[Input data]
++++++

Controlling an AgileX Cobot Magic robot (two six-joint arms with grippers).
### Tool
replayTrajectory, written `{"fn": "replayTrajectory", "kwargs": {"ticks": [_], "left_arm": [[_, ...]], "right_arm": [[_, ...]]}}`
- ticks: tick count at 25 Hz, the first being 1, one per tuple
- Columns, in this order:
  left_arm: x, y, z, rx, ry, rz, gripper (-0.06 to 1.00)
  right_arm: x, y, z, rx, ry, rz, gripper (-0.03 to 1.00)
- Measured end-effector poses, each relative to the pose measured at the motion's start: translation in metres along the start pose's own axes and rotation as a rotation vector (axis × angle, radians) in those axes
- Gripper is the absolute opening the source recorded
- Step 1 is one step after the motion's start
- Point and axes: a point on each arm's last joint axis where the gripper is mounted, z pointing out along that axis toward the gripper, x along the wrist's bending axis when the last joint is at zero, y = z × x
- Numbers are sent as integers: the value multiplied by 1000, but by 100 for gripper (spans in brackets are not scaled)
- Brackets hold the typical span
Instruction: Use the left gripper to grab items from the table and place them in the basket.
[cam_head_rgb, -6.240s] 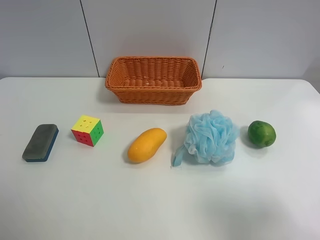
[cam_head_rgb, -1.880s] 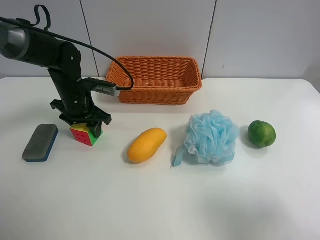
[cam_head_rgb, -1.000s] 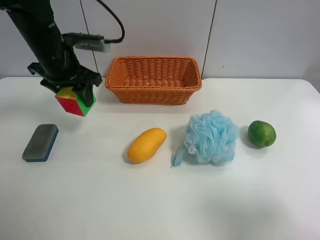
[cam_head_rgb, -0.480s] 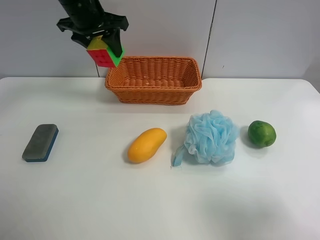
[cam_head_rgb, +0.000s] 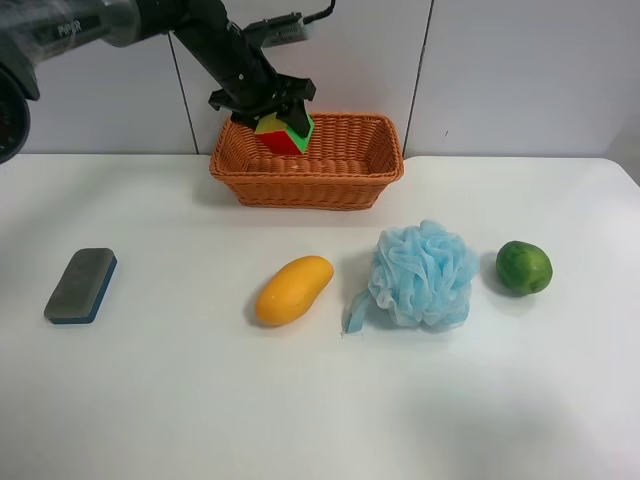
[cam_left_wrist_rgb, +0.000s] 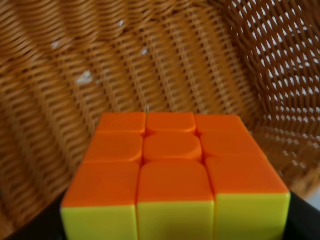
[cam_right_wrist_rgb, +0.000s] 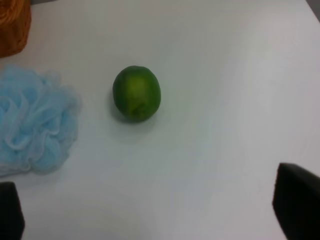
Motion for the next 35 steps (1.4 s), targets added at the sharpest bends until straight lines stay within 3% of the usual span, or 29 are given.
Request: {"fn": "replayTrajectory", "kwargs": {"ticks": [6,12,16,19,26,31,35], "left_arm": [[14,-13,38,10,11,38,56],[19,-15,49,-5,22,86,58],[19,-14,49,-22,24,81,91],[18,-12,45,-20,20,71,98],[8,4,-17,5,44,79,99],[1,7,-76,86,129,95,99],[-8,13,-121,51,200,108,99]], "right_arm": [[0,0,0,0,0,0,99],[0,0,0,0,0,0,99],[0,0,0,0,0,0,99],[0,0,0,0,0,0,99],[0,0,0,0,0,0,99],[0,0,0,0,0,0,99],[0,0,0,0,0,0,99]]}}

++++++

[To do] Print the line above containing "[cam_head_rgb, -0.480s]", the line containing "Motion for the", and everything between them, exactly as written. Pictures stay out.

[Task response]
[cam_head_rgb, -0.480s] 
[cam_head_rgb, +0.000s] 
[cam_left_wrist_rgb, +0.000s] 
[cam_right_wrist_rgb, +0.000s] 
Motion for the next 35 steps (1.4 s), targets added at the sharpest bends until straight lines stay within 3% of the usual span, or 29 are given.

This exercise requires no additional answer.